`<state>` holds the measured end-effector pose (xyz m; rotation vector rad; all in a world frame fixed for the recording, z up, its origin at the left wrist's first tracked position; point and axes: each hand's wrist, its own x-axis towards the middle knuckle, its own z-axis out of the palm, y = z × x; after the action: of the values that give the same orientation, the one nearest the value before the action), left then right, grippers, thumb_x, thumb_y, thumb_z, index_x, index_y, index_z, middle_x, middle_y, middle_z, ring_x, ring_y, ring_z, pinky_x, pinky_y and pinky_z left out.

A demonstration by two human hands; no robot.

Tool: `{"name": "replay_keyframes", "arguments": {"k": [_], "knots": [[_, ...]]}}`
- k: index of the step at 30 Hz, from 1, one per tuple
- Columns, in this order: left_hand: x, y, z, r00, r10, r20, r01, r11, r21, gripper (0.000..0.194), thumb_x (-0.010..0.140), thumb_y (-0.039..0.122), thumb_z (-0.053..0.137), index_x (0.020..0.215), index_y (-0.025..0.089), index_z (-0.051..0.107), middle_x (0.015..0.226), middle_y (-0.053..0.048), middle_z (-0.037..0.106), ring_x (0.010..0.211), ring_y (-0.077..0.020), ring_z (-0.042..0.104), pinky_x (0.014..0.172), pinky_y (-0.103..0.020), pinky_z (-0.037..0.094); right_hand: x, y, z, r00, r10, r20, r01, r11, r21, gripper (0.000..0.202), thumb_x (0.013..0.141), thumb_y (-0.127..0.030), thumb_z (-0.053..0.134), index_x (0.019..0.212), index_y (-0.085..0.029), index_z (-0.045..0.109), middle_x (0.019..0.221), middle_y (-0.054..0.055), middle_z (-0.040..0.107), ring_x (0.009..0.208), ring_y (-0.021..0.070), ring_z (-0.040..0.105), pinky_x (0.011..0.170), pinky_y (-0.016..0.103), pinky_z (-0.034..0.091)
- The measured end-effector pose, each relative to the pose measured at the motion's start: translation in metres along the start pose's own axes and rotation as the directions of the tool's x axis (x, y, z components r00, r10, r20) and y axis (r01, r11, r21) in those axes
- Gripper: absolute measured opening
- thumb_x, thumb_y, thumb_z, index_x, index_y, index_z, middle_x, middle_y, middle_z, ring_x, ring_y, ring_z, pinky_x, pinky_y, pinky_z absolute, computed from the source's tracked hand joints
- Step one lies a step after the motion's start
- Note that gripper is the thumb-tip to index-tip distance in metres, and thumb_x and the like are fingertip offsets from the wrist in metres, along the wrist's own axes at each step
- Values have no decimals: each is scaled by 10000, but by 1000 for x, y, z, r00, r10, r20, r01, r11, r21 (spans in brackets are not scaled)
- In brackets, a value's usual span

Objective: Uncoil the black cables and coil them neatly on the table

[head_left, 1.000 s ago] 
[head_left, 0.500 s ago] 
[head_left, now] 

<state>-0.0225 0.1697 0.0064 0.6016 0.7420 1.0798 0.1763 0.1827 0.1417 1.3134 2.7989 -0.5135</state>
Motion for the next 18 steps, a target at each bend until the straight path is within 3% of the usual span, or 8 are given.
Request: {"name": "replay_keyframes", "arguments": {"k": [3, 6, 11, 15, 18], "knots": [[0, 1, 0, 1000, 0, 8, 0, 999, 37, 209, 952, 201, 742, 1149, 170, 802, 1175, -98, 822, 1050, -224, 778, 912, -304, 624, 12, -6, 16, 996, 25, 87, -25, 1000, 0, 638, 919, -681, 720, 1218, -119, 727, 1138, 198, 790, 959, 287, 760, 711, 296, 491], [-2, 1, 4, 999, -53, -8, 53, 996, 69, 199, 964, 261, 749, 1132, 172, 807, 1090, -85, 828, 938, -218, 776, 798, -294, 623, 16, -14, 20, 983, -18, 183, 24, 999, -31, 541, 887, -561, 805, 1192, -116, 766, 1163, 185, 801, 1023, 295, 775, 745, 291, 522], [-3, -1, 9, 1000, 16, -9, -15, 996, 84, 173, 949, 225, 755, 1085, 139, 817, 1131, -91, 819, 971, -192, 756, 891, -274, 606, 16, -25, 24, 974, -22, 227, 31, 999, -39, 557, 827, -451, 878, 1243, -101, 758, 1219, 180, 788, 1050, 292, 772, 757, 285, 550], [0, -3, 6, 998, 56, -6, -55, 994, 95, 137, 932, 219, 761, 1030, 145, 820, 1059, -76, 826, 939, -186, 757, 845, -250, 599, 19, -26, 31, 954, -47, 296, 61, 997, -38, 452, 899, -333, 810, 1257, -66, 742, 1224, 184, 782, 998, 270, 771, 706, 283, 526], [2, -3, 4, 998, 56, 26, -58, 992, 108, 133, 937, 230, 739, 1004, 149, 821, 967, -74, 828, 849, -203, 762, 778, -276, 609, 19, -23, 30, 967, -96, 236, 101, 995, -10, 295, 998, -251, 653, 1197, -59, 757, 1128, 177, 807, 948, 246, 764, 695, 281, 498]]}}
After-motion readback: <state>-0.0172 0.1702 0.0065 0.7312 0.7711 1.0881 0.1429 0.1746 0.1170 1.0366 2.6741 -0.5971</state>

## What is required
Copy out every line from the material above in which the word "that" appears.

## Answer for the task
`<state>` holds the measured end-effector pose (xyz m; rotation vector rad; all in a world frame fixed for the recording, z up, its origin at the left wrist's first tracked position; point and axes: each hand's wrist, its own x-axis towards the middle knuckle, its own z-axis out of the palm, y = z × x; after the action: of the values that give the same orientation, the one nearest the value before the action), left then right, grippers, thumb_x, thumb_y, thumb_z, index_x, index_y, index_z, middle_x, middle_y, middle_z, ring_x, ring_y, ring_z, pinky_x, pinky_y and pinky_z left out.
- Note that gripper is the thumb-tip to index-tip distance in metres, and thumb_x and the like are fingertip offsets from the wrist in metres, along the wrist's own axes at each step

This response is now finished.